§ PROBLEM STATEMENT: Each record that follows should be transcribed word for word.

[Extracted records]
####
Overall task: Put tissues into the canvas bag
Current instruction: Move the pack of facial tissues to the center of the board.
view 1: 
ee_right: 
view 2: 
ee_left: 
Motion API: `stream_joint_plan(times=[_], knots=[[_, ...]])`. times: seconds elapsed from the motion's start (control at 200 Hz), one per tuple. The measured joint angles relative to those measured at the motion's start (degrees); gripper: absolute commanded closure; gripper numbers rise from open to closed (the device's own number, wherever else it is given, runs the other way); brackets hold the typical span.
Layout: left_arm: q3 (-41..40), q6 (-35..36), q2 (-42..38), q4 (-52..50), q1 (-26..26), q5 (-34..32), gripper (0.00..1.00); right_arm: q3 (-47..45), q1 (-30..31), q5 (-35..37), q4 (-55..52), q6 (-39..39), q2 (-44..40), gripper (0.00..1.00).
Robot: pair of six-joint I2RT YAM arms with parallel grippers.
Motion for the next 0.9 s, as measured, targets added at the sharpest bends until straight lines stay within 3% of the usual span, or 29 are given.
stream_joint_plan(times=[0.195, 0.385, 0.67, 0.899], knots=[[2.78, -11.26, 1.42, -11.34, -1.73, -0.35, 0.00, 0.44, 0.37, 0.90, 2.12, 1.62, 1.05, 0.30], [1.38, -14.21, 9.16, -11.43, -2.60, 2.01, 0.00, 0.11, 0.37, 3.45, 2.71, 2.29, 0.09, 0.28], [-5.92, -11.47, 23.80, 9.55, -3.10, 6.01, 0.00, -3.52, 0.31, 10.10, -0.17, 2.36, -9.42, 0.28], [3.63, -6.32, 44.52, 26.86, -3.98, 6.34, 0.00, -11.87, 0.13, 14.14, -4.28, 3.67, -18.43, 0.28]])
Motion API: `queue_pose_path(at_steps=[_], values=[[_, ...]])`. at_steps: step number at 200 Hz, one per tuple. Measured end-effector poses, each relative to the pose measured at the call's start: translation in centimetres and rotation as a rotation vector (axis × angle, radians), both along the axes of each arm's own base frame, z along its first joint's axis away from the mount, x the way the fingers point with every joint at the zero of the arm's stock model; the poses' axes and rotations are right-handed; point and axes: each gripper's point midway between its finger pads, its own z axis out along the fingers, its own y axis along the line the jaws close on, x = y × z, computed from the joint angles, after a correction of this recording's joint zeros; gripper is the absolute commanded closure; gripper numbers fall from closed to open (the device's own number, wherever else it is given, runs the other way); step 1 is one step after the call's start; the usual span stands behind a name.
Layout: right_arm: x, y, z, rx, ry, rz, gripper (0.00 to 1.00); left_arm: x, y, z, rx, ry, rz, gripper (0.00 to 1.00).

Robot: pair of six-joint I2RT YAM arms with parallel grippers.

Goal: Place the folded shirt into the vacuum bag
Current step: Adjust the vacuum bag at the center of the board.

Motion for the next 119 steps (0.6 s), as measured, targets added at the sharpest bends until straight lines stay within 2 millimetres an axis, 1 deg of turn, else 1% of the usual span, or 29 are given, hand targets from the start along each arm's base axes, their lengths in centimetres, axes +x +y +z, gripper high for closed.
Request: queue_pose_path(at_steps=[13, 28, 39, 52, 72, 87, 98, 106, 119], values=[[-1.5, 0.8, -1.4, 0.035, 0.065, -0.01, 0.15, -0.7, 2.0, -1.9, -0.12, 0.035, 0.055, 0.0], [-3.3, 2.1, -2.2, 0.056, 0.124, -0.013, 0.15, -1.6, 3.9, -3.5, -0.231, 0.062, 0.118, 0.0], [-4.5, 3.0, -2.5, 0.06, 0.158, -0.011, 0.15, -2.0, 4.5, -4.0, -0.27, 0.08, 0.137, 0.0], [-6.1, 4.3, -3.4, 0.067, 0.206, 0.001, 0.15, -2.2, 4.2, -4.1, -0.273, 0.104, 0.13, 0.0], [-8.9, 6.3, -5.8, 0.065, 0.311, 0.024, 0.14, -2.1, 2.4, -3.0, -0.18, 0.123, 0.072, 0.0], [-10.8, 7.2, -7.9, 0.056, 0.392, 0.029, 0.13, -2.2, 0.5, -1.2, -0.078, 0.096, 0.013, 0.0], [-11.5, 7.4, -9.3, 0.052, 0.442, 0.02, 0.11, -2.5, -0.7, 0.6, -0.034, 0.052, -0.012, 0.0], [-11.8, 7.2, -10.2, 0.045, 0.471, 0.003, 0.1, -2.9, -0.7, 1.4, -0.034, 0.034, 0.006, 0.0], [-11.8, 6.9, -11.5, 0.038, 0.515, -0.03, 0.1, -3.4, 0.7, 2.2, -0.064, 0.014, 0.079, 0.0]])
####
§ OUTPUT OF THE EXERCISE:
Overall task: Put tissues into the canvas bag
Current instruction: Move the pack of facial tissues to the center of the board.
view 1: 
ee_right: 
view 2: 
ee_left: 
Motion API: `stream_joint_plan(times=[_], knots=[[_, ...]])`. times: seconds elapsed from the motion's start (control at 200 Hz), one per tuple. The measured joint angles relative to those measured at the motion's start (degrees); gripper: absolute commanded closure; gripper numbers rise from open to closed (the device's own number, wherever else it is given, runs the other way); brackets hold the typical span.
Layout: left_arm: q3 (-41..40), q6 (-35..36), q2 (-42..38), q4 (-52..50), q1 (-26..26), q5 (-34..32), gripper (0.00..1.00); right_arm: q3 (-47..45), q1 (-30..31), q5 (-35..37), q4 (-55..52), q6 (-39..39), q2 (-44..40), gripper (0.00..1.00).
Robot: pair of six-joint I2RT YAM arms with parallel grippers.
Motion for the next 0.9 s, as measured, targets added at the sharpest bends until straight lines stay within 3% of the usual span, or 29 are given.
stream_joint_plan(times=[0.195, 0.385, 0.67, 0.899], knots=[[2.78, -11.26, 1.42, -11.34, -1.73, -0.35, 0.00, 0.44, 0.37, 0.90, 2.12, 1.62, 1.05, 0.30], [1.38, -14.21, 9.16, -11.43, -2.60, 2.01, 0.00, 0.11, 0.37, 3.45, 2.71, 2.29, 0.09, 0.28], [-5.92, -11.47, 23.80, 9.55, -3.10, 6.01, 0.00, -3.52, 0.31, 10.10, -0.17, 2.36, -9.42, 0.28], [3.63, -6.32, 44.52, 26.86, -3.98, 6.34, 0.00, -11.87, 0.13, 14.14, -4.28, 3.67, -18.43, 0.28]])
Motion API: `queue_pose_path(at_steps=[_], values=[[_, ...]])`. at_steps: step number at 200 Hz, one per tuple. Measured end-effector poses, each relative to the pose measured at the call's start: translation in centimetres and rotation as a rotation vector (axis × angle, radians), both along the axes of each arm's own base frame, z along its first joint's axis away from the mount, x the way the fingers point with every joint at the zero of the arm's stock model; the poses' axes and rotations are right-handed; point and axes: each gripper's point midway between its finger pads, its own z axis out along the fingers, its own y axis along the line the jaws close on, x = y × z, computed from the joint angles, after a correction of this recording's joint zeros; gripper is the absolute commanded closure; gripper numbers fall from closed to open (the device's own number, wherever else it is given, runs the other way); step 1 is one step after the call's start; the usual span stands behind a name.
Layout: right_arm: x, y, z, rx, ry, rz, gripper (0.00 to 1.00); left_arm: x, y, z, rx, ry, rz, gripper (0.00 to 1.00).

Robot: pair of six-joint I2RT YAM arms with parallel grippers.

Goal: Place the folded shirt into the vacuum bag
Current step: Adjust the vacuum bag at the center of the board.

Motion for the next 119 steps (0.6 s), as measured, targets added at the sharpest bends until straight lines stay within 2 millimetres an axis, 1 deg of turn, else 1% of the usual span, or 29 are given, hand targets from the start along each arm's base axes, their lengths in centimetres, axes +x +y +z, gripper high for closed.
Request: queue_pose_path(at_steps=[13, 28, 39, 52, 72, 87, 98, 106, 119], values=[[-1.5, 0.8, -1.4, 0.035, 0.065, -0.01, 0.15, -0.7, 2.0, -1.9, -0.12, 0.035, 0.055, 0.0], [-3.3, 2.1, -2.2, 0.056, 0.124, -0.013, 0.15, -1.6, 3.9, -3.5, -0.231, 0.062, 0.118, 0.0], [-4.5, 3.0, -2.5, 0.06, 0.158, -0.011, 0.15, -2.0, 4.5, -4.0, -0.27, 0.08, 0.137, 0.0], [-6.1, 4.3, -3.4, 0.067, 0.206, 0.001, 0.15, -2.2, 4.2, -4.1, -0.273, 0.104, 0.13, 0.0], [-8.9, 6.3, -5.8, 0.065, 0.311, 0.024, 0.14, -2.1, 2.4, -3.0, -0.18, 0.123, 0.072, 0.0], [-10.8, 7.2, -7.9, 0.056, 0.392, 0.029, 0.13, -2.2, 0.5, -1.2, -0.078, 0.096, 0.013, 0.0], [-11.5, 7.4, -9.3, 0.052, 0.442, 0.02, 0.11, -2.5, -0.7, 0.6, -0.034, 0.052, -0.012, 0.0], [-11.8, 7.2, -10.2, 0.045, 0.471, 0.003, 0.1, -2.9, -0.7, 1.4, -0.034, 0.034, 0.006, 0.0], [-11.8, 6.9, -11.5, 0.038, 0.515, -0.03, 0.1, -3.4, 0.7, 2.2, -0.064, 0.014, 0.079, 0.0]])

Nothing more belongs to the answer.